Pygers Workshop Notes - Week 2 (Fall 2020)

What is Conda? Why do we use it?

Conda is a package manager, similar to brew, apt, or pip. This package manager keeps track of your Python installation, versions, and dependencies in an encapsulated environment that can be easily shared or reproduced. This is helpful if you have multiple projects that require different (potentially conflicting) software versions. You can activate and deactivate conda environments, and we’ll use conda to install new packages into our environment.

Anaconda is a free and open source software distribution for scientific computing that is managed by conda. Miniconda is a minimal version of Anaconda.

Here’s a conda cheatsheet you can use to familiarize yourself with this package manager.

Set up a pygers conda environment

You should setup your conda environment on the same computer as your pygers_workshop working directory (i.e. either on your local machine if you are working locally, or on the server if you are working on the server). Follow the correct installation instructions below.

Server installation:

# download latest miniconda for Linux in your home directory
$ cd ~
$ wget https://repo.anaconda.com/miniconda/Miniconda3-latest-Linux-x86_64.sh

# run installation
$ bash Miniconda3-latest-Linux-x86_64.sh

# if you don't want this base environment automatically loaded when you login:
$ conda config --set auto_activate_base false

# source and take a look at your .bashrc
$ source .bashrc
$ vim .bashrc

# you can delete the installation file if you want
$ rm -r Miniconda3-latest-Linux-x86_64.sh

Local installation (on MacOSX):

# download latest miniconda for MacOSX in your downloads directory
$ cd ~/Downloads
$ curl -O  https://repo.anaconda.com/miniconda/Miniconda3-latest-MacOSX-x86_64.sh

# run installation (it should install in your home directory by default)
$ bash Miniconda3-latest-MacOSX-x86_64.sh

# if you don't want this base environment automatically loaded when you login:
$ conda config --set auto_activate_base false

# source and take a look at your .bashrc
$ cd ~
$ source .bash_profile
$ vim .bash_profile

# you can delete the installation file if you want
$ rm -r ~/Downloads/Miniconda3-latest-MacOSX-x86_64.sh

Everybody can now continue the conda setup following the same set of instructions:

# check your conda setup
$ cd ~
$ which conda #see where it is installed
$ conda env list #you should see a base environment listed
$ conda --version #latest is 4.8.5 as of Oct-12-2020
$ conda --help #useful commands

# if you need to update conda
$ conda update -n base -c defaults conda

# create environment called pygers
$ conda create -n pygers
$ conda env list

# activate your pygers environment
$ conda activate pygers

# check your python version
$ python --version #latest is 3.8.5 as of Oct-12-2020
# make sure you have python version 3.8 (as opposed to 2.7)

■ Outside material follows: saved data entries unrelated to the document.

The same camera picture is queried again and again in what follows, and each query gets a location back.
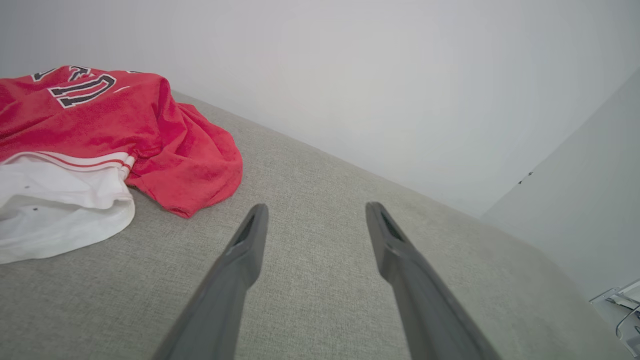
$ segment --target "jersey number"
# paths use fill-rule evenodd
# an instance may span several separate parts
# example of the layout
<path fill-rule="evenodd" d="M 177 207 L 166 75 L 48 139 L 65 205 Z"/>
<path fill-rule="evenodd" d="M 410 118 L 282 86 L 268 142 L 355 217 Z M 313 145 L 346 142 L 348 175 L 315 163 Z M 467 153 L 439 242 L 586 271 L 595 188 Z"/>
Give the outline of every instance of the jersey number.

# if you need to update python:
$ conda install python
$ python --version

# install packages into your pygers environment
$ conda install git numpy pandas jupyter

# check your install; versions listed are latest as of Oct-12-2020
$ conda list
$ git --version #2.23.0
$ jupyter --version #core is 4.6.3
$ python -c "import numpy; print(numpy.version.version)" #1.19.1
$ python -c "import pandas; print(pandas.__version__)" #1.1.3

# deactivate conda environment
$ conda deactivate

What is Git and why should we use it? And what is GitHub?

Git is a version control system for tracking changes to your code over time. Git can track the history of your code; this means that if you mess something up, you can go back in time and recover a previous version of your code. Providing the full provenance of your code also makes your workflow more transparent for others. Here’s a Git cheatsheet to familiarize yourself with version control using Git.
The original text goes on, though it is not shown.